Il video catturava un momento dopo una cena elettorale a Frosinone, in cui un Ruberti furibondo arrivava a minacciare: «Vi sparo, vi ammazzo, vi dovete inginocchiare!». Questo in risposta ad un «Mi ti compro» che gli avrebbe rivolto De Angelis. Un comportamento al di sopra delle righe, che faceva presagire qualcosa di peggio. Ruberti è stato rimosso dal suo ruolo di capo gabinetto a Roma e sostituito da Alberto Stancanelli, consigliere della corte dei Conti. Invece, Francesco De Angelis ha ritirato la sua candidatura alla Camera dei Deputati per le prossime elezioni.
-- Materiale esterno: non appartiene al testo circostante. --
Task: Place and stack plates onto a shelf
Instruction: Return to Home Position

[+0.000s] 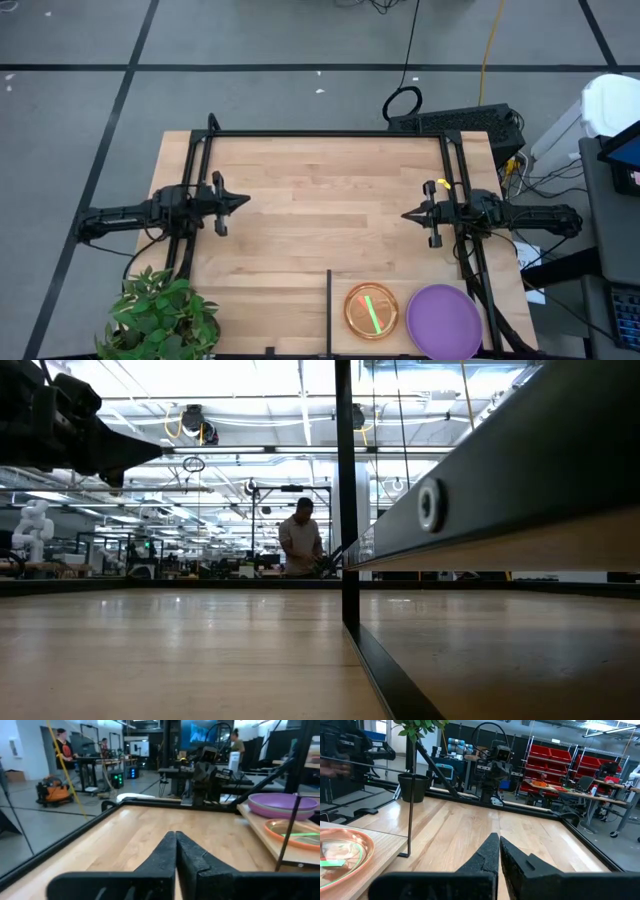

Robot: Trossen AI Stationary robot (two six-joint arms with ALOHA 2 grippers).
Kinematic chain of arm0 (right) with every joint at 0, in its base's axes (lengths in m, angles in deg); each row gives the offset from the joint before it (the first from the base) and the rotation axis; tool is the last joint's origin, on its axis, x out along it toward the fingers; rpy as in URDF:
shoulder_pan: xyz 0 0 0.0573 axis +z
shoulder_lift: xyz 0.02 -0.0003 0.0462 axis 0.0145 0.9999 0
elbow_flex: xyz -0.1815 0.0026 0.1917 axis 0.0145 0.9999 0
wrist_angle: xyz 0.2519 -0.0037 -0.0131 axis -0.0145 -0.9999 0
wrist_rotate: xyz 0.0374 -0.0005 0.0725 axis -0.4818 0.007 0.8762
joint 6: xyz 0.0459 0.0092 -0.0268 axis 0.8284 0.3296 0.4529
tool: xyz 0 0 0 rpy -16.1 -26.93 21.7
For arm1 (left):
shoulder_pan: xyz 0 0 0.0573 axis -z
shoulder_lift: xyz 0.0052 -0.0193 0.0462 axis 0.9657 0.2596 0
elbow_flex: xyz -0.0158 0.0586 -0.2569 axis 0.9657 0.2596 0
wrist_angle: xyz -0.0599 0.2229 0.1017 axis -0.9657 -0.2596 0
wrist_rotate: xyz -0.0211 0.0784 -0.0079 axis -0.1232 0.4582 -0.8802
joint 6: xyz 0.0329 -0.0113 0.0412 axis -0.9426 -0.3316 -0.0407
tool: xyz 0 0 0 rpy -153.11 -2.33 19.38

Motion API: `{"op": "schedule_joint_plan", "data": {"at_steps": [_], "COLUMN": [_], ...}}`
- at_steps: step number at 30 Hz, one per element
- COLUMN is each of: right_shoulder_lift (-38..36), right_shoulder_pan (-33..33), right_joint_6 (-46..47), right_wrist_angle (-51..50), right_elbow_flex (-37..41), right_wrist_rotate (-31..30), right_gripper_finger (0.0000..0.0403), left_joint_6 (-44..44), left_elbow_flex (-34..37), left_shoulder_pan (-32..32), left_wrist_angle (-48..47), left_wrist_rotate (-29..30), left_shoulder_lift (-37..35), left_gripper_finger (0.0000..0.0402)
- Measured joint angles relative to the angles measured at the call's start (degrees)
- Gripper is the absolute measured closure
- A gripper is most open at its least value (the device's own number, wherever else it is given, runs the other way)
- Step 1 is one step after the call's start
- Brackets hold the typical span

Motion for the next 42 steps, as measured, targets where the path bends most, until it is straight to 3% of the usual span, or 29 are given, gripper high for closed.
{"op": "schedule_joint_plan", "data": {"at_steps": [16,42], "right_shoulder_lift": [0.0,0.0], "right_shoulder_pan": [0.0,0.0], "right_joint_6": [0.0,0.0], "right_wrist_angle": [-0.1,-0.1], "right_elbow_flex": [0.0,0.0], "right_wrist_rotate": [0.0,0.0], "right_gripper_finger": [0.0403,0.0403], "left_joint_6": [-0.2,-1.5], "left_elbow_flex": [0.0,0.1], "left_shoulder_pan": [5.2,5.0], "left_wrist_angle": [-0.1,1.3], "left_wrist_rotate": [1.1,1.7], "left_shoulder_lift": [0.1,0.3], "left_gripper_finger": [0.0401,0.04]}}
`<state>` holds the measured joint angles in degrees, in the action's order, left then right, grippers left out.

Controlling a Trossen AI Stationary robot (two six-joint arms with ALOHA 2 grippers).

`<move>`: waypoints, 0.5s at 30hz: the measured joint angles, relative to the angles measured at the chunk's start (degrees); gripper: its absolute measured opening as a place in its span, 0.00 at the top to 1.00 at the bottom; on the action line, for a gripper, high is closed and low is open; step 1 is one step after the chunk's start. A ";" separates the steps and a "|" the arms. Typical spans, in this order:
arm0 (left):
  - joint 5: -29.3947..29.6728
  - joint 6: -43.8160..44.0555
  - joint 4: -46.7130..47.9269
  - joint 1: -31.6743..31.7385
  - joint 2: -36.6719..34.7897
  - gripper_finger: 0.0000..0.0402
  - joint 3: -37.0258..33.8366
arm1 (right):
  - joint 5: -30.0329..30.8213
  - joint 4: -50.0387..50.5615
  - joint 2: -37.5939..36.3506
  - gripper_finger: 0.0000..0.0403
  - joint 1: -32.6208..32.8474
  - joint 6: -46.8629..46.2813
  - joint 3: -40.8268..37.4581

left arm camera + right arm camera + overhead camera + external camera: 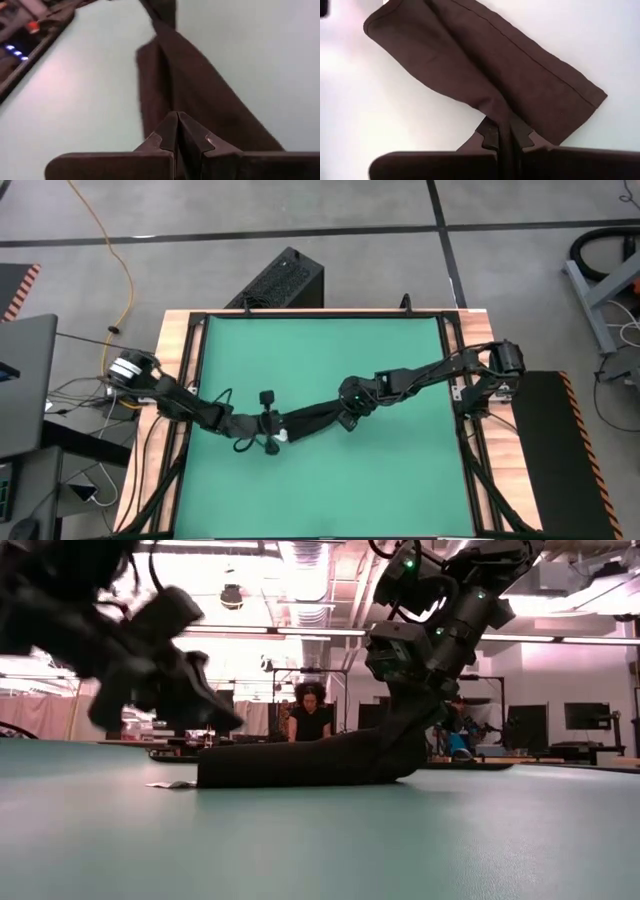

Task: Roll towel into tight, uniform cylinder
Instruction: Roll the black towel

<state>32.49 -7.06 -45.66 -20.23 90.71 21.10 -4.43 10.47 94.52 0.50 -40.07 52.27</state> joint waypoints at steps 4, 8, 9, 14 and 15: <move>-4.15 -2.79 -8.03 1.74 4.59 1.00 0.03 | 0.02 -0.06 0.00 0.95 0.17 0.02 0.00; -7.30 -1.69 -8.10 1.78 7.26 1.00 0.39 | -0.06 -0.17 0.00 0.95 0.21 0.02 0.00; -8.13 -1.07 -8.08 1.93 8.16 1.00 0.80 | -0.07 -0.19 0.00 0.95 0.21 0.04 0.00; -9.44 1.06 -7.49 2.45 13.66 1.00 2.93 | -1.14 -0.13 0.00 0.95 -0.33 0.22 0.00; -10.16 1.70 -7.66 2.49 14.43 1.00 3.36 | -1.58 0.07 0.00 0.95 -0.67 0.15 0.00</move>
<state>22.33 -5.37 -53.32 -17.74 105.14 24.46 -6.01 10.55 94.52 -0.17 -39.92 52.27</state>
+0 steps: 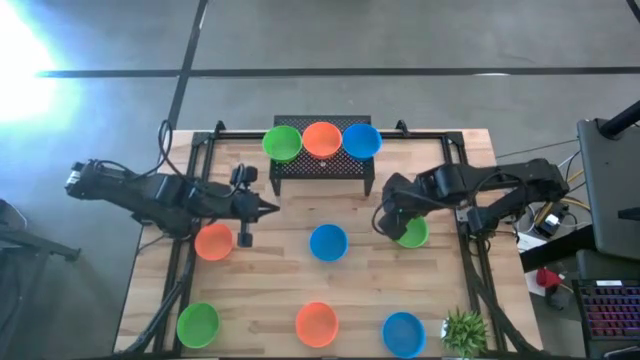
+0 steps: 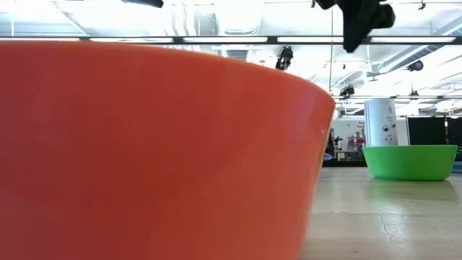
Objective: Pick & Place Mini bowls
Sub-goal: Stack the top green bowl on the green bowl on the shelf
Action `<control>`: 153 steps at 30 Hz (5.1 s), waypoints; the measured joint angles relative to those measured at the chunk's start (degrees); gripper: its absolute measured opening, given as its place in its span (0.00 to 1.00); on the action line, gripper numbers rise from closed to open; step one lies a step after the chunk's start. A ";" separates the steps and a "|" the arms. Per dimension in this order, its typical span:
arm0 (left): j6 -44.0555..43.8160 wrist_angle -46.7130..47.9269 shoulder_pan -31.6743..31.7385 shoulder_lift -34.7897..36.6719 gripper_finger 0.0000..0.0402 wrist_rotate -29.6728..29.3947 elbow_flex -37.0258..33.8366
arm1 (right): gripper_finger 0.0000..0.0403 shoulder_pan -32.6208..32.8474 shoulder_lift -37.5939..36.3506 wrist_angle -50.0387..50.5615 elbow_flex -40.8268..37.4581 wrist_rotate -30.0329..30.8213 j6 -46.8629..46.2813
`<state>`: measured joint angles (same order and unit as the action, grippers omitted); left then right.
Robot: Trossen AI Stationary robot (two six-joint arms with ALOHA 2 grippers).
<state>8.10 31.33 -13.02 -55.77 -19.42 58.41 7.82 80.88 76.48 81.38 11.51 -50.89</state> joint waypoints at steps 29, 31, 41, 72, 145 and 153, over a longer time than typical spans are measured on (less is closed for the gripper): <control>1.22 -0.04 -0.13 0.00 0.00 0.00 -0.28 | 0.28 0.95 0.18 -21.07 -25.24 -4.37 -15.72; 1.25 -0.04 -0.13 0.00 0.00 0.00 -0.28 | 0.27 0.95 0.18 -23.20 -26.95 -4.54 -16.49; 1.22 -0.04 -0.13 0.00 0.00 0.00 -0.28 | 0.24 0.95 0.18 -29.77 -32.49 -4.77 -18.37; 1.16 -0.03 -0.15 0.00 0.00 0.00 -0.37 | 0.06 1.06 1.57 -35.46 -37.77 -3.61 -15.96; -6.17 -37.38 0.66 -23.81 0.23 -19.58 -0.08 | 0.03 11.47 15.36 -8.09 5.88 30.68 52.37; -9.98 -39.77 1.03 -27.31 0.23 -19.67 1.79 | 0.03 11.95 17.60 -10.15 5.88 30.67 56.27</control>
<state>-1.88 -8.44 -11.99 -83.08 -39.09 60.20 19.77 98.48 66.33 87.26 42.19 5.39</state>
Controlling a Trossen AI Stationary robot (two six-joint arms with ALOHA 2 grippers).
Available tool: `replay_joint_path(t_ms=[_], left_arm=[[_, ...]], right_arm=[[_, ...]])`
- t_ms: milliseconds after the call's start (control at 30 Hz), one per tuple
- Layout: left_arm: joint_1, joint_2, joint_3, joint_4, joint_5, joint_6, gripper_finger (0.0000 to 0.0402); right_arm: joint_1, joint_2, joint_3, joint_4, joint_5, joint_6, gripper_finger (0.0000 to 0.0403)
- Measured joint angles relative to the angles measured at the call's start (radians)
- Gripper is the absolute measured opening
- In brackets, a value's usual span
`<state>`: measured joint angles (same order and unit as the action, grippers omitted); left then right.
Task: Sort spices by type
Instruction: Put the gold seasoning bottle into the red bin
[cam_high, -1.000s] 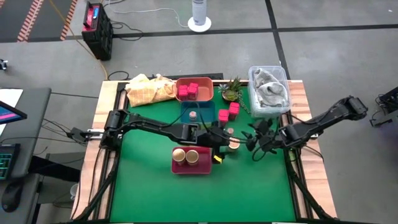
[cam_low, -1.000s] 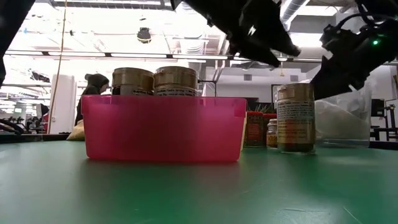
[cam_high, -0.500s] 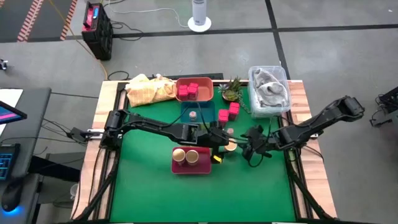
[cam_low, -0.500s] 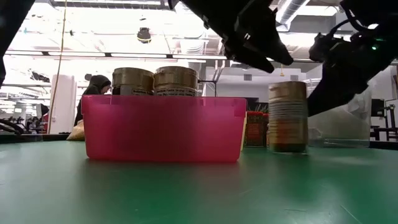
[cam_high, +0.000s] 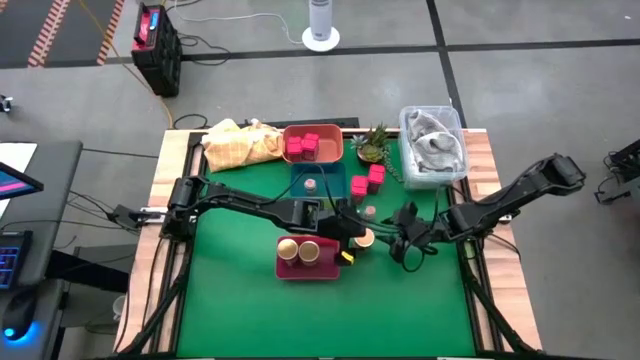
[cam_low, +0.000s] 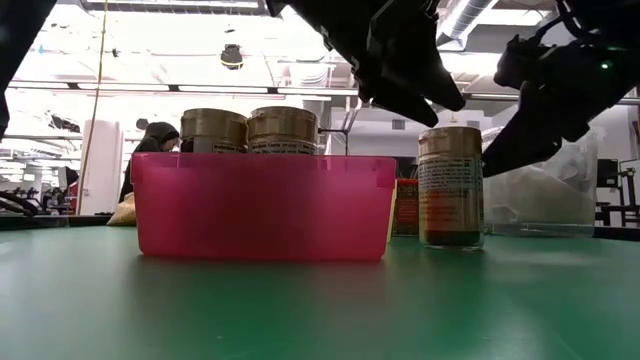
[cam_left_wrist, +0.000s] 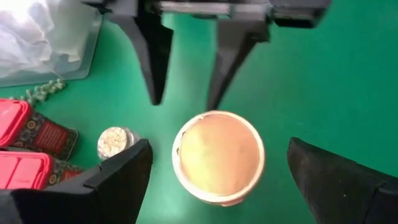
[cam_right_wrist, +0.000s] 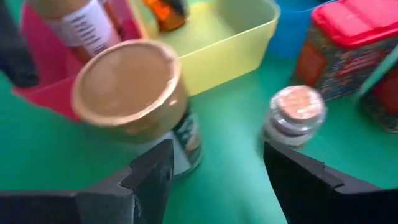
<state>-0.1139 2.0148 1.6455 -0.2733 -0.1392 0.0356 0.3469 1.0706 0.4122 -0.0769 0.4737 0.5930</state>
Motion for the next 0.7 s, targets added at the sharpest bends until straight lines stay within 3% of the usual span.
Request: replay_joint_path(t_ms=[367,700], left_arm=[[-0.009,0.0,0.0,-0.008,0.03,0.052,0.0354],[-0.005,0.0,0.0,-0.027,0.029,0.049,0.0354]], right_arm=[[-0.012,0.112,0.0,0.22,-0.047,-0.133,0.0276],[-0.016,-0.01,0.0,0.081,-0.023,-0.136,0.0276]])
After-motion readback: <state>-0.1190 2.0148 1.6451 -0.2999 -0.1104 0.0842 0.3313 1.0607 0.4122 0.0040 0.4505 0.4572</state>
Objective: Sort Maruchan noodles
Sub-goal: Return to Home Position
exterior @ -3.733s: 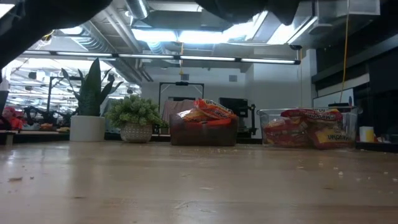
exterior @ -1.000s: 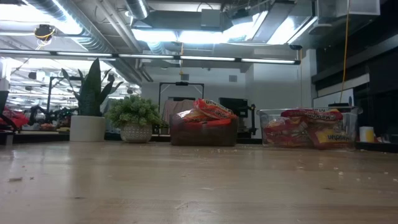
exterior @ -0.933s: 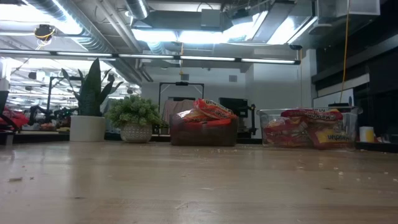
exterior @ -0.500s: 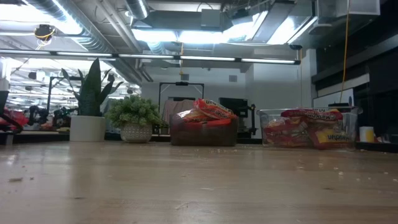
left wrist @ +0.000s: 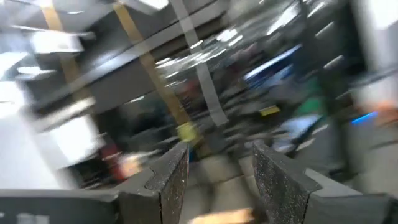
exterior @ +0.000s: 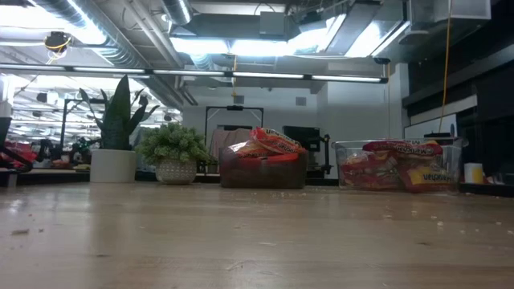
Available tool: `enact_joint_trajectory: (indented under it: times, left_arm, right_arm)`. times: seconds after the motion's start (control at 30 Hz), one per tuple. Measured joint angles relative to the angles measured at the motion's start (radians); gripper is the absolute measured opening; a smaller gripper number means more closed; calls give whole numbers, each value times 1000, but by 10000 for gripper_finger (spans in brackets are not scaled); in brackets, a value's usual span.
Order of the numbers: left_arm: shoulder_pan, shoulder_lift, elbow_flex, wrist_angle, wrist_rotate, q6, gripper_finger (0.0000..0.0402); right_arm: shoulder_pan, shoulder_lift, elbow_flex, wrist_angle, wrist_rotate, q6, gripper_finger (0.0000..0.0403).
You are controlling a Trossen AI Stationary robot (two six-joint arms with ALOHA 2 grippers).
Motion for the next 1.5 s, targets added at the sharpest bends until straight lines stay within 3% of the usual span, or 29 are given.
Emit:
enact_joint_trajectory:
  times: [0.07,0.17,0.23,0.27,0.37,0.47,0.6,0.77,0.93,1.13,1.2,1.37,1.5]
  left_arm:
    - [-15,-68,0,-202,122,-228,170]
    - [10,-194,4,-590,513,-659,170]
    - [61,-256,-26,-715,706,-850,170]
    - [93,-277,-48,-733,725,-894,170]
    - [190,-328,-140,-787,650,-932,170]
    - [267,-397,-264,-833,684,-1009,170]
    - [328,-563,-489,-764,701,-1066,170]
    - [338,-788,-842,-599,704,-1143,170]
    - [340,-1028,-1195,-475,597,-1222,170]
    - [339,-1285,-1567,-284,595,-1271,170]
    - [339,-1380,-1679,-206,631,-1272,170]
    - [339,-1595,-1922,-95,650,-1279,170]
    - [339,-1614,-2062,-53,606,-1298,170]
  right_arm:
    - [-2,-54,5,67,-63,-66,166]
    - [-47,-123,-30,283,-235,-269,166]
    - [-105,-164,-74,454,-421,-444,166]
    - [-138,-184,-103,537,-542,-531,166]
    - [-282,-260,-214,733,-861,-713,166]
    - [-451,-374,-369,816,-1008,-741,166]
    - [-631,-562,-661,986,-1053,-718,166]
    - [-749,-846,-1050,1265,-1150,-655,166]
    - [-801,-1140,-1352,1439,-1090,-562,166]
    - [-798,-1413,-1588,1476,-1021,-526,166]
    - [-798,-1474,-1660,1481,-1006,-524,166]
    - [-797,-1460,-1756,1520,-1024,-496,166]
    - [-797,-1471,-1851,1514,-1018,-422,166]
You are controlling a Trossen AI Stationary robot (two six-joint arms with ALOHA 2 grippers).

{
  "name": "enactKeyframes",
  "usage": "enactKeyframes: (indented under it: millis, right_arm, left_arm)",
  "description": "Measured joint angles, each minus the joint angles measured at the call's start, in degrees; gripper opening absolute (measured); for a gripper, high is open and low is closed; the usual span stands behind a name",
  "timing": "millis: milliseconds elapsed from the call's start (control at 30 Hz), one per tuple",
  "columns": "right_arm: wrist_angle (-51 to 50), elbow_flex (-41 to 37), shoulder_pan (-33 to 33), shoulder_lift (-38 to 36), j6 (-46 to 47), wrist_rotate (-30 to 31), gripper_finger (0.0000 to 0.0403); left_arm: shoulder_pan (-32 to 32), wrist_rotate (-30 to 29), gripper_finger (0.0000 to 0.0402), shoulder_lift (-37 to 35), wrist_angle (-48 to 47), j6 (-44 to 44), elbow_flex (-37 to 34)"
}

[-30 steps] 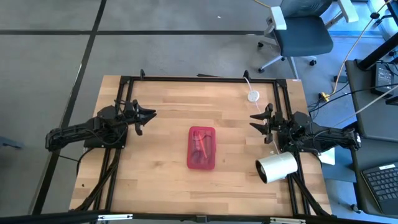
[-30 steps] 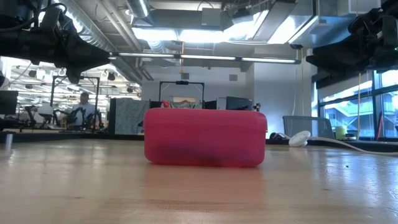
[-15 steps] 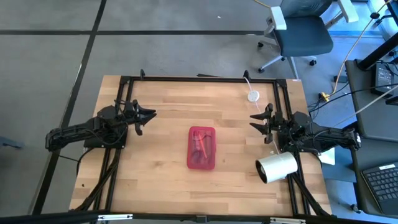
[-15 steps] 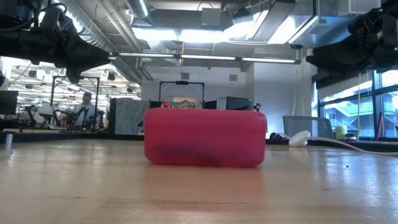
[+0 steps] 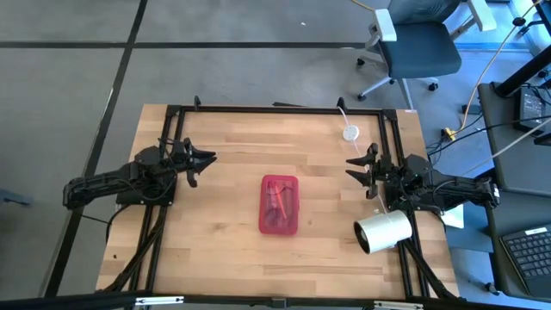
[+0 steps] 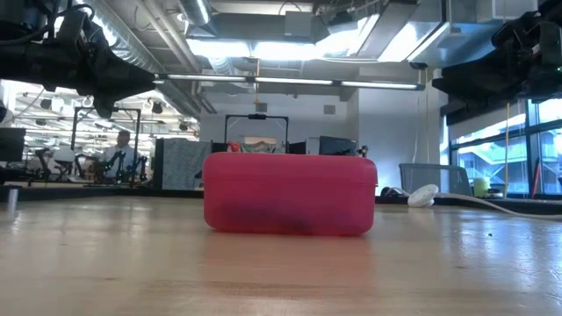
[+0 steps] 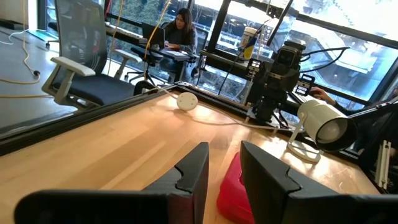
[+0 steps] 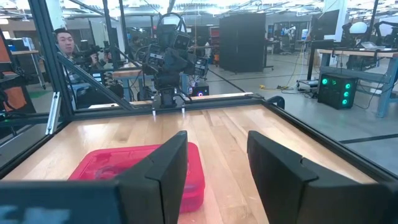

Era sembrata fin da subito quantomeno curiosa la giustificazione che i diretti interessati avevano dato per la lite. Quest’ultima sarebbe nata per «motivi calcistici», come ribadisce Vladimiro De Angelis al Corriere della Sera: «Lampazzi, romanista, ha detto a Ruberti, laziale, “Se non hai visto quel rigore, eri ubriaco”. E Ruberti ha replicato dicendogli che non capiva nulla. E hanno continuato a lanciarsi frecciate alzando sempre più la voce. A quel punto sono intervenuto per calmarli. Pensavo di aver sedato gli animi ma la discussione è ripartita mentre stavamo andando via. È stato allora che Ruberti, alterato e infastidito, mi ha gridato, mentre tentavo di fare da paciere. A quel punto, esausto, gli ho risposto duro: “Guarda che io non vivo di politica, vivo del mio lavoro. Se voglio, mi ti compro”».

Le polizze delle Asl e le ombre elettorali

Una ricostruzione dei fatti non molto convincente. Secondo quanto riportato da Open, a far scattare la lite sarebbe stato il rifiuto di Ruberti di «avvallare lo sbarco di Vladimiro De Angelis nella capitale per gestire qualche maxi appalto assicurativo». Quest’ultimo può contare sull’«importante giro di affari non solo nel Frusinate, dove la Asl di Frosinone è fra i clienti più importanti, ma anche in Regione Lazio, i cui dipendenti hanno una convenzione con Unipol Sai, associata delle agenzie di De Angelis». Per cautelarsi di fronte a questa ipotesi, Alessio D’Amato, assessore alla Sanità del Lazio, ha chiesto all’Asl di Frosinone di procedere con le opportune verifiche sugli appalti delle polizze assicurative. Altra ipotesi sul piatto è che il litigio sia nato per motivi elettorali, riguardo a pacchetti di voti Pd e riposizionamenti di futuri candidati alla Regione. Di certo qualcosa di più torbido e di più serio rispetto ad un rigore non dato.